▶ _Problem to solve_
Write out the whole listing below exactly, skipping each picture.

= = =

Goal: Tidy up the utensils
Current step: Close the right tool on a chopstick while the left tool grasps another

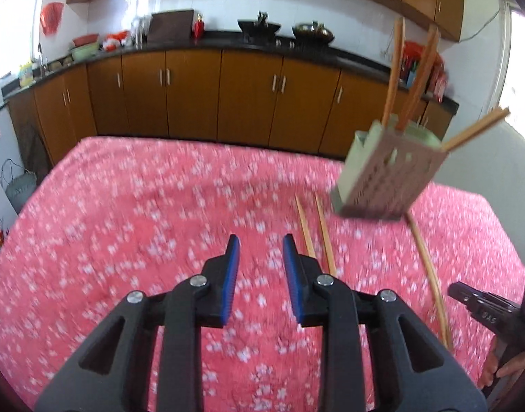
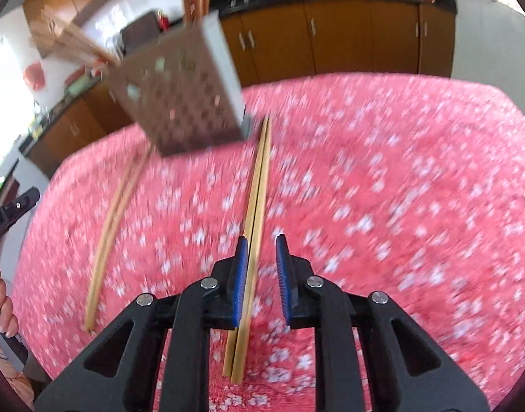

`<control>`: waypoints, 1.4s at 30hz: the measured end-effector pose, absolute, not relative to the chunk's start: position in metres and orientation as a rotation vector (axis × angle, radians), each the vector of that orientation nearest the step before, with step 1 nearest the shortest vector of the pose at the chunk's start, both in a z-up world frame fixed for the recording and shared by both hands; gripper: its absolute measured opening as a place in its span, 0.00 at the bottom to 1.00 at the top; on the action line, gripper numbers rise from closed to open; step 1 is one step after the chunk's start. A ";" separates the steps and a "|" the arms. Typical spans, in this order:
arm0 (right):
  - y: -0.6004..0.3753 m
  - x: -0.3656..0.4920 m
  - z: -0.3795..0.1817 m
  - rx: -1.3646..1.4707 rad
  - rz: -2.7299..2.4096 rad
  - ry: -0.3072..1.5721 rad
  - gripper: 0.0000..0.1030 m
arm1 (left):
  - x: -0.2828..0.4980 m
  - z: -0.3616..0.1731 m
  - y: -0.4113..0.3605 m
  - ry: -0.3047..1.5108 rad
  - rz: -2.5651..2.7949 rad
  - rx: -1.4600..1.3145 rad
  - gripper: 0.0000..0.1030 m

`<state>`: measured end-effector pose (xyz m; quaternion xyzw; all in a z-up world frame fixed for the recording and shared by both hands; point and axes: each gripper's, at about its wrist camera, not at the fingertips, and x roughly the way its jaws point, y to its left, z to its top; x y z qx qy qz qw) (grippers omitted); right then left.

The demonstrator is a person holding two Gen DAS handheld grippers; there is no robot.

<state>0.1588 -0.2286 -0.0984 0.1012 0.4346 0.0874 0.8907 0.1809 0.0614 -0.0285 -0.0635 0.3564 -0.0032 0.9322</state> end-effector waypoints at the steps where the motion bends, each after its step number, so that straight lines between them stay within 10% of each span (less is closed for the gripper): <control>1: -0.227 0.159 -0.101 0.204 0.181 0.912 0.16 | 0.180 -0.033 0.059 0.739 -0.013 -0.127 0.27; 42: -0.253 0.161 -0.109 0.093 -0.011 0.874 0.08 | 0.217 -0.103 0.019 0.906 0.022 0.009 0.09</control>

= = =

▶ _Result of the exercise_
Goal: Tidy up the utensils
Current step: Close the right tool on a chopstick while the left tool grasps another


`<control>`: waypoints, 1.4s at 30hz: the measured end-effector pose, absolute, not relative to the chunk's start: position in metres and orientation as a rotation vector (axis × angle, radians), each the vector of that orientation nearest the step before, with step 1 nearest the shortest vector of the pose at the chunk's start, both in a z-up world frame fixed for the recording and shared by both hands; gripper: its absolute measured opening as a place in its span, 0.00 at the bottom to 1.00 at the top; on the action line, gripper numbers rise from closed to open; step 1 is one step after the chunk's start. A ";" separates the steps and a "|" the arms. Typical spans, in this order:
arm0 (right):
  - y: -0.6004..0.3753 m
  - x: -0.3656..0.4920 m
  - z: -0.3795..0.1817 m
  - rx: -1.3646..1.4707 rad
  - rz: -2.7299..2.4096 rad
  - ry: -0.3072..1.5721 rad
  - gripper: 0.0000..0.1030 m
arm1 (left):
  - x: -0.2828..0.4980 m
  - z: -0.3616..0.1731 m
  - y: -0.4113..0.3605 m
  - ry: -0.3047..1.5108 rad
  - rz: -2.5651..2.7949 rad
  - rx: -1.4600..1.3145 rad
  - gripper: 0.0000..0.1030 m

`<state>`: measured end-effector pose (xyz m; quaternion xyzw; all in a z-up world frame fixed for the recording and shared by both hands; point and axes: each gripper's, at about its wrist camera, not at the fingertips, and x roughly the way its jaws point, y to its left, z to its top; x y z qx qy qz qw) (grippers omitted); right then left.

The demonstrator is a person holding two Gen DAS handheld grippers; there is no robot.

<state>0.1588 -0.2286 -0.0984 0.1012 0.4346 0.0874 0.8907 0.1809 0.0614 -0.0285 -0.0635 0.3564 -0.0032 0.9322</state> end-effector waypoints at the steps where the motion bends, each after its step number, so that straight lines between them stay within 10% of each span (less is closed for the gripper): <control>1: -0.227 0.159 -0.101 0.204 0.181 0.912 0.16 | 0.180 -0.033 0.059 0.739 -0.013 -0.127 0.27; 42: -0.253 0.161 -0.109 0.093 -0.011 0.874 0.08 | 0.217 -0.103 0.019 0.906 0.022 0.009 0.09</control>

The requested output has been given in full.